South Korea: Fire at Lithium Battery Factory Kills at Least 22 People

Fire draws attention to poor safety of lithium batteries

It has long been known that the lithium batteries used in electric vehicles are extremely dangerous and can cause fires and explosions. A dramatic demonstration of still inadequate and unsafe energy transition technologies arrived Monday, June 24, from South Korea, where at least 22 people were killed in a horrific fire that broke out at a lithium battery factory owned by Aricell in the city of Hwaseong, south of the capital Seoul.

It took many dozens of firefighters more than four hours to put out the blaze. In addition to safety concerns about lithium electric batteries, the fire has raised the issue of immigration. As South Korea’s Yonhap news agency wrote, the dead were mostly foreign nationals: 18 Chinese and one from Laos (the nationality of one person has not yet been determined), with only two of the dead being South Korean citizens. Three other people were injured, two of whom are in serious condition.
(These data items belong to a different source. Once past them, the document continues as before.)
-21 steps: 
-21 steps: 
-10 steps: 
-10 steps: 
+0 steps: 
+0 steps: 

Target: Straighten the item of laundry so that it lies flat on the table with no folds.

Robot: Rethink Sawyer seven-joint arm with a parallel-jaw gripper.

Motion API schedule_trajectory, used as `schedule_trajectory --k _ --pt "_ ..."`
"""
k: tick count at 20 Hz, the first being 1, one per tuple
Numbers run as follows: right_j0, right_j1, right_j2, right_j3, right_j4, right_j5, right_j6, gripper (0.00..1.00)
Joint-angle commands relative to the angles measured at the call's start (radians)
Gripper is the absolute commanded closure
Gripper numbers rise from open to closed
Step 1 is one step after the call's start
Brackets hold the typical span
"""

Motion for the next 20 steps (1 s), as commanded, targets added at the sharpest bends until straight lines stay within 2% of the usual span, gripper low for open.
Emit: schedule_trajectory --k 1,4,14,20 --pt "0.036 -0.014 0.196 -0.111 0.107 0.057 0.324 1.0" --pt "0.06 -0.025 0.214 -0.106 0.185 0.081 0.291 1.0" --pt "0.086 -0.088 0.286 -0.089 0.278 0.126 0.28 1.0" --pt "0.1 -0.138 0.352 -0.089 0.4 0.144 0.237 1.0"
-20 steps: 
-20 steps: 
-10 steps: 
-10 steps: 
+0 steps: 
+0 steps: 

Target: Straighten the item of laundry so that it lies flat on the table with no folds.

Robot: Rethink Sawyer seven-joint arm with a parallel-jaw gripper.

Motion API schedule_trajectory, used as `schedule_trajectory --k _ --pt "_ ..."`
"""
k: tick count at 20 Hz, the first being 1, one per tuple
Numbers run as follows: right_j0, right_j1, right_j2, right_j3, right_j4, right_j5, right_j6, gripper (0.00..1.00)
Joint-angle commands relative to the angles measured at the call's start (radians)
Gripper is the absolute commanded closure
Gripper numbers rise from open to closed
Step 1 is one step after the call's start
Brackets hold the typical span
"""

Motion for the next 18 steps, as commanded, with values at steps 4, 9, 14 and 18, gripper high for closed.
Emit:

According to the initial investigation cited by Hwaseong Fire Chief Kim Jin-young, “the fire was caused by the sudden explosion of several lithium battery cells located in the warehouse.” The cause of the explosion has not yet been determined. The warehouse, which spanned several floors, contained more than 35,000 batteries ready to be shipped to car plants around the world.

Aricell’s plant, which employed about 100 people, was one of the most modern: built in 2020, in addition to car batteries, it also assembled batteries for various types of electronic equipment.